What you have to do →
Each line from the one containing "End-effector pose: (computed" through the end of the data must be retyped exactly, and no other line.

Provided records →

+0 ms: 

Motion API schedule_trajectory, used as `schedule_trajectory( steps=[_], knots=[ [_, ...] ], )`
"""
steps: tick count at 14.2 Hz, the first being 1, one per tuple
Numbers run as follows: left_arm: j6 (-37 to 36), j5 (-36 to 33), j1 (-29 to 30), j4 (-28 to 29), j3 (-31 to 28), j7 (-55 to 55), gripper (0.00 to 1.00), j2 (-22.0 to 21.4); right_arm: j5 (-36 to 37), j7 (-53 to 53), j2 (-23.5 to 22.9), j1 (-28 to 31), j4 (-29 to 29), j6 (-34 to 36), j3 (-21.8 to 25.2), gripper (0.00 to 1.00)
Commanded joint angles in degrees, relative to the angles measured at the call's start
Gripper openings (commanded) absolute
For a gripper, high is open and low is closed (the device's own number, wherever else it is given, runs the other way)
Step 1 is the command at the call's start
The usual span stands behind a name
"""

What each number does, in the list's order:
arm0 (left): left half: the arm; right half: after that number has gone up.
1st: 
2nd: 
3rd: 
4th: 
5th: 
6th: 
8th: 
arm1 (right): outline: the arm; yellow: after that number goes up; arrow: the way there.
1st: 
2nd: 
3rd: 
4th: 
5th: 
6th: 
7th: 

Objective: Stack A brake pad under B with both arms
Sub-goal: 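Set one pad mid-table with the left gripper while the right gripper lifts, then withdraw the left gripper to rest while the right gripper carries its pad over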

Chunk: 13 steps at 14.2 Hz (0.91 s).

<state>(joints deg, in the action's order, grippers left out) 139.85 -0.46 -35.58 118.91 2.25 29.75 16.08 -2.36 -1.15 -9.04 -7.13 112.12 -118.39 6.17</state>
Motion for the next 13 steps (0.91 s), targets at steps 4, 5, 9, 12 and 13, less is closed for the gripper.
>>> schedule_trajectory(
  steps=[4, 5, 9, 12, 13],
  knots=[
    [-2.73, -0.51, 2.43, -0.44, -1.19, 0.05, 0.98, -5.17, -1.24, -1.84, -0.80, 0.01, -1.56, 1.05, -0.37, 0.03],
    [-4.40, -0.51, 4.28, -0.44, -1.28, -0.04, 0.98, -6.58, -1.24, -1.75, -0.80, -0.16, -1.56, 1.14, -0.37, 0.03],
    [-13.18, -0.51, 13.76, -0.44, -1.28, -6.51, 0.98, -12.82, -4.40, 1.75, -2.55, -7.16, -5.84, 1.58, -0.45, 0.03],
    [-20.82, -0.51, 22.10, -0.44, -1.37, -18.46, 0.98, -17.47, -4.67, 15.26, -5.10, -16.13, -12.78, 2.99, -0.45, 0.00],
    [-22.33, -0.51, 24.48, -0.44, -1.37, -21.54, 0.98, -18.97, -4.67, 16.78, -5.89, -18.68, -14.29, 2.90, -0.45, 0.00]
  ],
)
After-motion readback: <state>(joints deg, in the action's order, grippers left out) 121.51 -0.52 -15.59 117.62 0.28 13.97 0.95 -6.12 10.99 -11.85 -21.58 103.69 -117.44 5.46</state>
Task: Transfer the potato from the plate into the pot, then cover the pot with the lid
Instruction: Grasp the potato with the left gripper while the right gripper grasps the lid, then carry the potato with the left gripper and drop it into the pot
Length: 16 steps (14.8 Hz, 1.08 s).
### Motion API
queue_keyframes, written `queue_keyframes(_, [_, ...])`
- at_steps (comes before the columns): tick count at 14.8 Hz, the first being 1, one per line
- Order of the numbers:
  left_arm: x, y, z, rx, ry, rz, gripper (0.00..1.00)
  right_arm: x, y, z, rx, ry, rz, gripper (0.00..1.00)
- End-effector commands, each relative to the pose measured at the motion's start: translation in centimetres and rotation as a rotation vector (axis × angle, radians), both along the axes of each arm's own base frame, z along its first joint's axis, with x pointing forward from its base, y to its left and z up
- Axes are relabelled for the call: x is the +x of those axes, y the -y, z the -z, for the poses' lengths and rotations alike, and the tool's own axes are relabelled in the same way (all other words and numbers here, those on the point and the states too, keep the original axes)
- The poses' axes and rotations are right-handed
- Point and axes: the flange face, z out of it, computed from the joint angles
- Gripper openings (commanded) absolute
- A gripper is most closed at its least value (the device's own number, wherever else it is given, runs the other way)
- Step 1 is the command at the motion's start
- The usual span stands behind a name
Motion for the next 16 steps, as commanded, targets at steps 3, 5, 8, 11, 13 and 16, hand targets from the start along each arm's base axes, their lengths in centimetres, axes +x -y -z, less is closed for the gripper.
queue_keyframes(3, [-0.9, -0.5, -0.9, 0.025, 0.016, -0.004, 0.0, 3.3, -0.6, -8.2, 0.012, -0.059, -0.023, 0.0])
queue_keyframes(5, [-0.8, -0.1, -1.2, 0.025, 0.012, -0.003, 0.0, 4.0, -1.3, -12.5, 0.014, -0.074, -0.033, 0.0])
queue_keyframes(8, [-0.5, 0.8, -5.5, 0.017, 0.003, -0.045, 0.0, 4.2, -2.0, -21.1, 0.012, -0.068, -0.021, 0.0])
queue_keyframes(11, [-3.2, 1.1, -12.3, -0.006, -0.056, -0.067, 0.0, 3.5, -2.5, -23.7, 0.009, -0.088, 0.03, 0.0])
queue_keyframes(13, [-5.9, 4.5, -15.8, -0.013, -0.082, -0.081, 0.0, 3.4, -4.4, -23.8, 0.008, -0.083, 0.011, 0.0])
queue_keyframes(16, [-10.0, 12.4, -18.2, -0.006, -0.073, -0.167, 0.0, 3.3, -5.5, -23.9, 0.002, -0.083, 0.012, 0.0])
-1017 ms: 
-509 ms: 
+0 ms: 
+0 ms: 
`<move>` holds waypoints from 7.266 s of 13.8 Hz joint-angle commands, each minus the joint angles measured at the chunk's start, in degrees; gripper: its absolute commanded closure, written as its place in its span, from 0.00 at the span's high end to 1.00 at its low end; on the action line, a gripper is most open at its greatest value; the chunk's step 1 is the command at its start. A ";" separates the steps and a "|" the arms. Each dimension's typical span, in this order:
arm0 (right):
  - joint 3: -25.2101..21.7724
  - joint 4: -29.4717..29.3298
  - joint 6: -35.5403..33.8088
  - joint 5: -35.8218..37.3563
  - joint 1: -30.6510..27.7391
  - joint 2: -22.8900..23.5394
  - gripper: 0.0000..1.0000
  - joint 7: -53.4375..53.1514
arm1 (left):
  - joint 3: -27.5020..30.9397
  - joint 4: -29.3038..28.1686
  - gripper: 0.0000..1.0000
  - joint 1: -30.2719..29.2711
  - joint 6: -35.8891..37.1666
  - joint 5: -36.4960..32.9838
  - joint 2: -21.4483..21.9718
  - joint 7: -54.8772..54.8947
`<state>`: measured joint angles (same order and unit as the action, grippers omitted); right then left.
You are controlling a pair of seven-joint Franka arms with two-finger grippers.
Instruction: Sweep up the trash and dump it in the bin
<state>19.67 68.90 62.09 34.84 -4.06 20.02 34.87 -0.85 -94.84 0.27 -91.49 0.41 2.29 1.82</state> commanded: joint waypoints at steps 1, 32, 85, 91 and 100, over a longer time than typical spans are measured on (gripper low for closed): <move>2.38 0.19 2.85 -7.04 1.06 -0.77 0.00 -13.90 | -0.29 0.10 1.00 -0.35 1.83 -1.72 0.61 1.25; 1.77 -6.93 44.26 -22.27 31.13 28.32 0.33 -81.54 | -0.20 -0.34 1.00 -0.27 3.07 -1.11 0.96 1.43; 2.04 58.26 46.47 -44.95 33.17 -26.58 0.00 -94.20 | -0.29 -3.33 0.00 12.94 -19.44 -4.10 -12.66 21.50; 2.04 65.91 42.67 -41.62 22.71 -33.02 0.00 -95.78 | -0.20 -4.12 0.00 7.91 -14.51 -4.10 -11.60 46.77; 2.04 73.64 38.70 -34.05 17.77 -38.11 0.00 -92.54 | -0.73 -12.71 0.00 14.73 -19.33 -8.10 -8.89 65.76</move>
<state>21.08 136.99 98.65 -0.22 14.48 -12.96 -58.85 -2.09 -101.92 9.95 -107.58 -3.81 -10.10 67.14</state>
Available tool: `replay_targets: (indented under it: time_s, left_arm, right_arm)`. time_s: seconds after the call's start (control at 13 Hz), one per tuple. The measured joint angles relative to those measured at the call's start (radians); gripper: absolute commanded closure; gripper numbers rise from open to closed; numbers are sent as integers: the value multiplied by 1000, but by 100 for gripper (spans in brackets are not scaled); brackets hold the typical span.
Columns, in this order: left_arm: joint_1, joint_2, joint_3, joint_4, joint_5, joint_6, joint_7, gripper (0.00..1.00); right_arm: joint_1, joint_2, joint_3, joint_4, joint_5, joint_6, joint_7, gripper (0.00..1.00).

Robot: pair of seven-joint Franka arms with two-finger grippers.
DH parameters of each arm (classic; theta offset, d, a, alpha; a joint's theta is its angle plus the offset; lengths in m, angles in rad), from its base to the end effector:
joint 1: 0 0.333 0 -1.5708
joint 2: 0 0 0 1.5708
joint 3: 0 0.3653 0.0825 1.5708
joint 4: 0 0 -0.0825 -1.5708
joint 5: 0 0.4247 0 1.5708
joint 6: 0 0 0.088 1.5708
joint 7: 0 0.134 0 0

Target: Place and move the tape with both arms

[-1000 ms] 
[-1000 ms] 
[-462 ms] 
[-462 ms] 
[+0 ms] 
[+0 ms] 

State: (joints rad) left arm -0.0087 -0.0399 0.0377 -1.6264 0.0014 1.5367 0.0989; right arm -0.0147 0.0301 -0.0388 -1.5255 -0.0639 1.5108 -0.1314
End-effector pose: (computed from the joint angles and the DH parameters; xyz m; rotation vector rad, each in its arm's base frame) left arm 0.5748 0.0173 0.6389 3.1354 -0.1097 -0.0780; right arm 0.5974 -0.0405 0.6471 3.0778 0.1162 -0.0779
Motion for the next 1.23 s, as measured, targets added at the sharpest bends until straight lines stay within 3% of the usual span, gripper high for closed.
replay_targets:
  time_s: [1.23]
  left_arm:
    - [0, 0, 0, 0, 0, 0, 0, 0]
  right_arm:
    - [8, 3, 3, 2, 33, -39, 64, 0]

Solved exercise →
End-effector pose: (computed from the joint angles and the DH parameters; xyz m; rotation vector rad, each in its arm's base frame) left arm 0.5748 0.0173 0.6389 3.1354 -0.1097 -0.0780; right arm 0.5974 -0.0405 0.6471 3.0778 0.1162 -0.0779
Motion for the next 1.23 s, as measured, targets added at the sharpest bends until straight lines stay within 3% of the usual span, gripper high for closed.
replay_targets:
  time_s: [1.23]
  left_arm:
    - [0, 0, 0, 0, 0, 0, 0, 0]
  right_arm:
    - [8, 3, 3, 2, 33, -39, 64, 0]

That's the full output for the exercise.